Por todo esto, y mucho más, es
incomprensible que sectores progresistas europeos respalden a un régimen cuyas
acciones están desmantelando el sistema democrático ecuatoriano. El gobierno de
Rafael Correa está lejos de ser progresista. Basta ver la sanción de 30 días de
suspensión impuesta a las legisladoras de su propio partido por plantear la
necesidad de debatir sobre la interrupción del embarazo en casos de violación,
durante la discusión del nuevo Código Penal. Y basta ver, además, la decisión
de extraer el petróleo del Parque Nacional Yasuní, una de las reservas
ecológicas más biodiversas del planeta en donde habitan dos pueblos aborígenes
no contactados.
En diciembre pasado, mediante acuerdo
ministerial, el gobierno de Correa cerró la Fundación Pachamama, que defendía
la no explotación del Parque Nacional Yasuní. Fue uno de los efectos del tan
criticado Decreto Ejecutivo 16, el cual, a pretexto de regular el
funcionamiento de las organizaciones sociales y ciudadanas, viola los
estándares internacionales y principios de la libertad de asociación. Pero
claro, esto no interesa al presidente ecuatoriano, para quien su amigo, Nicolás
Maduro, pese a las imágenes que recorren el mundo, es “incapaz de reprimir”.
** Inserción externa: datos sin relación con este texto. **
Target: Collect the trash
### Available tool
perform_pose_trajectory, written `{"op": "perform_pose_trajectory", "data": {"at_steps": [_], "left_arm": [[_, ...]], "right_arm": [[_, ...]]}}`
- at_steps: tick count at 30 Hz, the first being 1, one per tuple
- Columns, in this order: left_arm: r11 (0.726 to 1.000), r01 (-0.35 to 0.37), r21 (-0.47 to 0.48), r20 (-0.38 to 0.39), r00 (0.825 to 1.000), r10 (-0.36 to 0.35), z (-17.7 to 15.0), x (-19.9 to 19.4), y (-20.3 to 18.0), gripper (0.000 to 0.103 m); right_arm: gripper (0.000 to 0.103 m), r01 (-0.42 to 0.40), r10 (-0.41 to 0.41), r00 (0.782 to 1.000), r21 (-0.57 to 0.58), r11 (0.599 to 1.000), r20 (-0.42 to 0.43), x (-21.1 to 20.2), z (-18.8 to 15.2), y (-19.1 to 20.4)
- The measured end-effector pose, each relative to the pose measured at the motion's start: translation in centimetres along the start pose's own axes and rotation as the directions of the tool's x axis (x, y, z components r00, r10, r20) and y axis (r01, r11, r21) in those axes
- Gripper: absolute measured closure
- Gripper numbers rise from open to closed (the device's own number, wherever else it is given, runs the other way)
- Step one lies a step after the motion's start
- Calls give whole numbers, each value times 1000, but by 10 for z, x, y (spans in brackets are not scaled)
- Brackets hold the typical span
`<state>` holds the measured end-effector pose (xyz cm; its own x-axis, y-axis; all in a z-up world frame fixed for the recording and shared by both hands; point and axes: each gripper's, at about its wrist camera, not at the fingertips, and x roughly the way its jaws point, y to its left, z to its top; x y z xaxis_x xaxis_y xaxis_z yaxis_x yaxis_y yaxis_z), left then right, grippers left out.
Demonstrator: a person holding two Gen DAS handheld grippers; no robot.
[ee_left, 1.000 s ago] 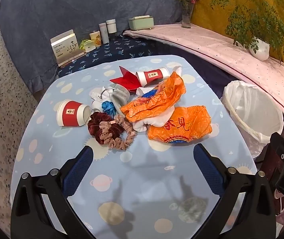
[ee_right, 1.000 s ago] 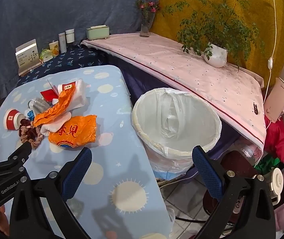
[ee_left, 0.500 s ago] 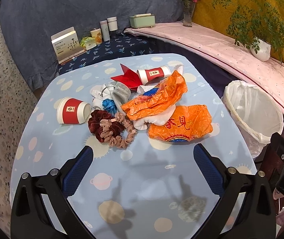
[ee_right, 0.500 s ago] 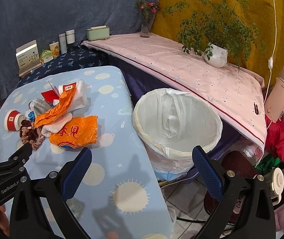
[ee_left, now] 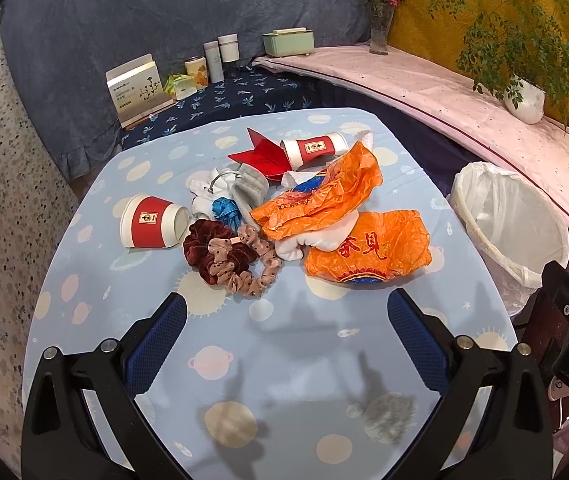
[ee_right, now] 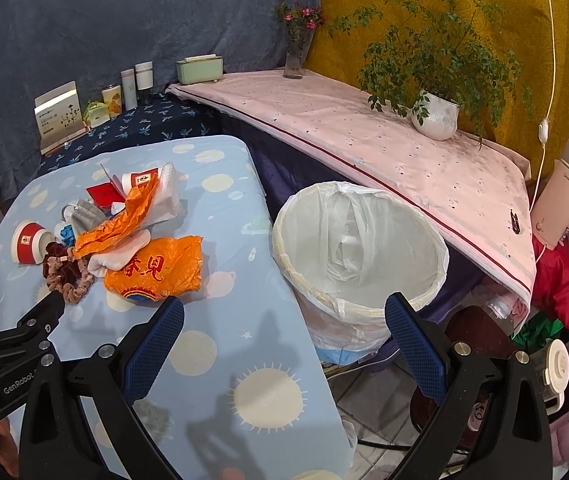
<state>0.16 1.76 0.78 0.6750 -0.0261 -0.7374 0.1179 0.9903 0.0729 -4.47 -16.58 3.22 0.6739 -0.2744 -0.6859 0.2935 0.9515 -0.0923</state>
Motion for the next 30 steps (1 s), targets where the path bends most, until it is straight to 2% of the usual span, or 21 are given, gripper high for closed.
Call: {"op": "perform_pose_trajectory", "data": {"at_steps": [30], "left_arm": [[1000,26,8,7,1000,-26,0,-9,-1,7]], "right_arm": [[7,10,-10,1000,-11,1000,17,-8,-4,2]]}}
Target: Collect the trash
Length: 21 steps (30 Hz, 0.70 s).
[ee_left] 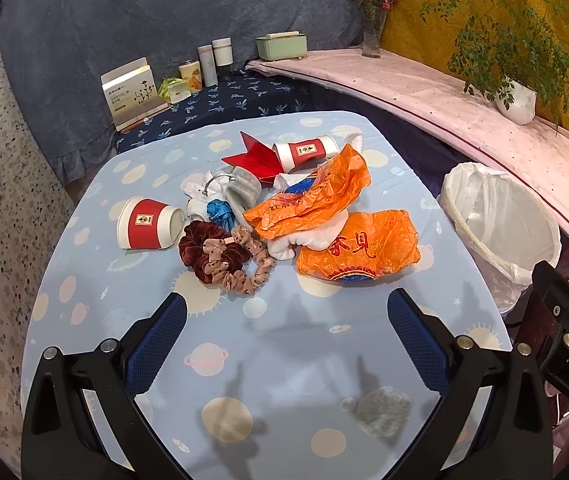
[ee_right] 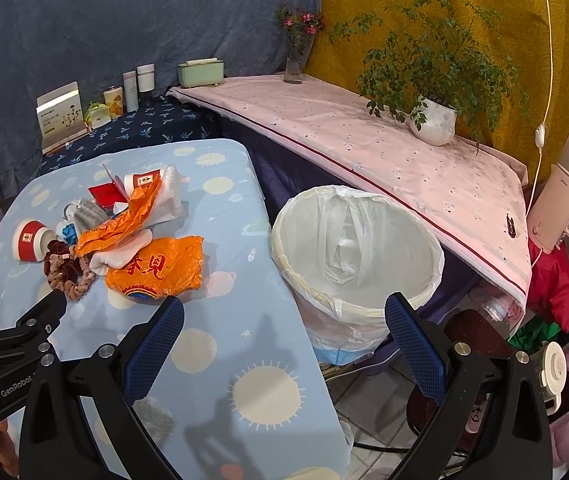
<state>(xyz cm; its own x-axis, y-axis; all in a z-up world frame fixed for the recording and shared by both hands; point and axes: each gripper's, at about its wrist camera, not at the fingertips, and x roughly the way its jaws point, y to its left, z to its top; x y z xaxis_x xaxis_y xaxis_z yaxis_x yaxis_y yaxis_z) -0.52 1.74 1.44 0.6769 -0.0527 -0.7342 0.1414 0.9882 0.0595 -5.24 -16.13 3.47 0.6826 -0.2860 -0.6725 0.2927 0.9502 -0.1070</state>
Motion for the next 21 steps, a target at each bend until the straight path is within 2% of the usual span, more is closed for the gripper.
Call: {"op": "perform_pose_trajectory", "data": {"at_steps": [21], "left_arm": [[1000,2,-3,-5,1000,-2,-2,5,0,7]], "right_arm": [[7,-6,7,999,-18,1000,34,-2,-1,4]]}}
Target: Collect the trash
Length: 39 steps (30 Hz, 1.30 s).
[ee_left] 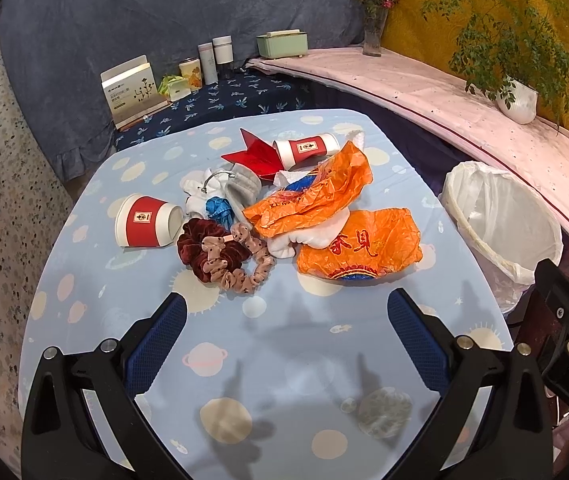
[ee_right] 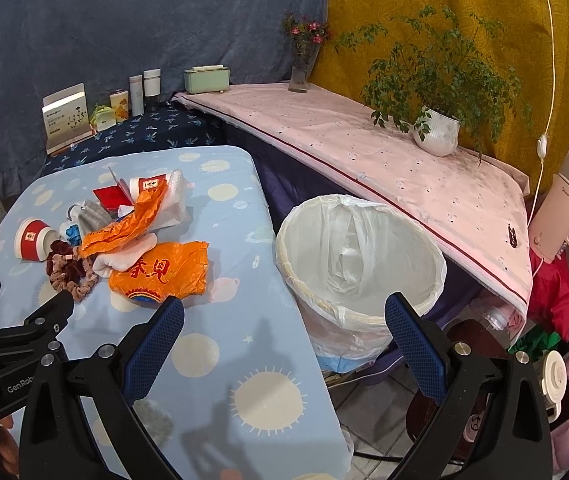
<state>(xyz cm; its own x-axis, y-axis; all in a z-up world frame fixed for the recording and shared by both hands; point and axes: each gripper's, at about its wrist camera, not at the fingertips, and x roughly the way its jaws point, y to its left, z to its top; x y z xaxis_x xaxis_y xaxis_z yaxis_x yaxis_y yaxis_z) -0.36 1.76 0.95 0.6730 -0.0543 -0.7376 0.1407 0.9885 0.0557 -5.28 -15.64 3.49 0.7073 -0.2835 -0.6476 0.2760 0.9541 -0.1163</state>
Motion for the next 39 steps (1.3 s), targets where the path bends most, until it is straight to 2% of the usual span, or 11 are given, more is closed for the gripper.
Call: {"op": "perform_pose_trajectory", "data": {"at_steps": [24,39], "left_arm": [[999,39,9,-24,999,-39,-1,4,-3,7],[1000,10,-18,-18,1000,-11,1,16,14,7]], "right_arm": [[7,37,-36,999,50,998,-27,6,-3,-13],[7,14,-12,999,62,998,-31,18,1,-9]]}}
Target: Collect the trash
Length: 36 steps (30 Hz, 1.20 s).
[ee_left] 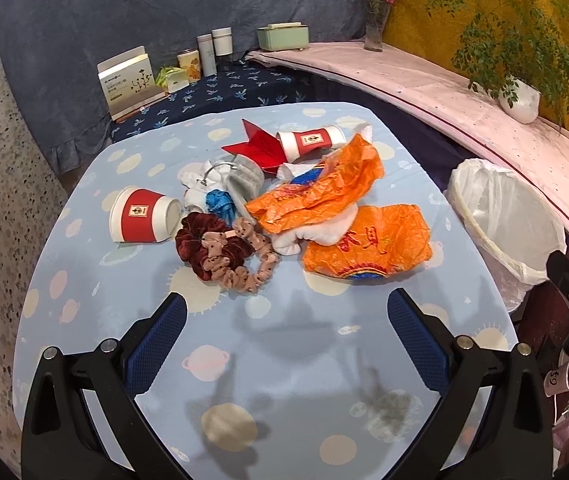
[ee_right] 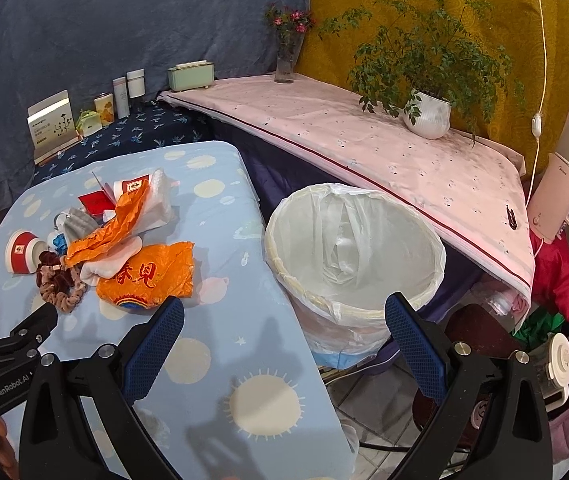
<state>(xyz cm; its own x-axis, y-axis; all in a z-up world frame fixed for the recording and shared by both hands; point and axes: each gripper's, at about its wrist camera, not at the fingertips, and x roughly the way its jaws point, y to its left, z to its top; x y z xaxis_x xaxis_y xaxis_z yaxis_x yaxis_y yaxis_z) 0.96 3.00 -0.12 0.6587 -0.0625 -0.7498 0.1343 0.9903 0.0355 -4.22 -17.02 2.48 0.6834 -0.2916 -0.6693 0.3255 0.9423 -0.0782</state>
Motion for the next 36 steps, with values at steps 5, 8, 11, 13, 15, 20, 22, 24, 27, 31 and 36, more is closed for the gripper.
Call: {"op": "perform_pose_trajectory", "data": {"at_steps": [5,8,11,13,15,20,22,24,27,31,36], "left_arm": [[999,-17,-43,7,1000,17,4,9,17,7],[998,-34,-59,-6,999,34,6,18,28,7],[997,-42,-72,-22,999,41,5,26,38,7],[996,-56,-71,-27,998,54,5,30,43,7],[995,-66,-72,-41,997,63,4,35,49,7],[991,-74,-108,-72,995,67,3,46,67,7],[990,-80,-115,-79,994,71,2,51,75,7],[988,-88,-128,-86,993,77,2,56,84,7],[984,-91,-152,-96,992,77,1,63,97,7],[983,-86,-161,-112,991,68,1,71,104,7],[984,-57,-170,-144,989,33,1,86,104,7]], "right_arm": [[7,-29,30,999,30,999,-17,12,4,1],[7,-38,39,999,30,999,-33,22,5,8],[7,-41,42,998,24,999,-42,30,7,16],[7,-54,55,997,21,998,-47,36,8,22],[7,-63,64,997,15,998,-53,41,9,29],[7,-78,78,995,0,997,-67,55,8,44],[7,-81,80,994,-5,997,-73,59,8,50],[7,-89,88,993,-6,996,-85,65,8,55],[7,-107,107,989,2,994,-106,75,8,60],[7,-113,112,987,-3,994,-119,89,9,70],[13,-123,121,983,-10,992,-138,107,10,79]]}}
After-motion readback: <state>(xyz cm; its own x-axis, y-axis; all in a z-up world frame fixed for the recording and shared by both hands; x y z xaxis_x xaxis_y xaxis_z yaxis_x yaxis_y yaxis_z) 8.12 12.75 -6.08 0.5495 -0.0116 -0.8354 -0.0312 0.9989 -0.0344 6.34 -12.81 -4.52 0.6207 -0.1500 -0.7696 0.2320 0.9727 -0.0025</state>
Cabe señalar que la decisión de explotar
el Yasuní contraviene, expresamente, una disposición constitucional en la cual
se dice que las actividades extractivas en los territorios de los pueblos en
aislamiento voluntario constituirán delito de etnocidio. Los postulados
constitucionales, sin embargo, no parece importarle al presidente que, después
de haber asegurado que respetará la prohibición de la Carta Magna que impide la
reelección indefinida, ha planteado la posibilidad de una reforma para competir
en los comicios del próximo 2017.
Lo más doloroso y preocupante es la
división de la sociedad en bandos antagónicos que el régimen correísta promueve,
por ejemplo, con las agresivas cadenas sabatinas que dedica a sus opositores.
Si bien me congratula que la Universidad de Barcelona –el mismo día en que se
recuerda a Cervantes, Shakespeare y la celebración de Sant Jordi– tome en
cuenta a un ciudadano de mi país para homenajearlo, mantengo la esperanza de
que en su discurso el rector Didac Ramírez le recuerde al presidente Correa que
la democracia no implica únicamente ganar elecciones, sino lograr y sostener la
independencia de poderes, garantizar los derechos y libertades de los
ciudadanos y respetar a los que piensan diferente.
* Fotografía de la investidura de Rafael Correa como Doctor Honoris Causa por la Universidad de Economía de Los Urales (Rusia), tomada del portal web de Radio Sucre.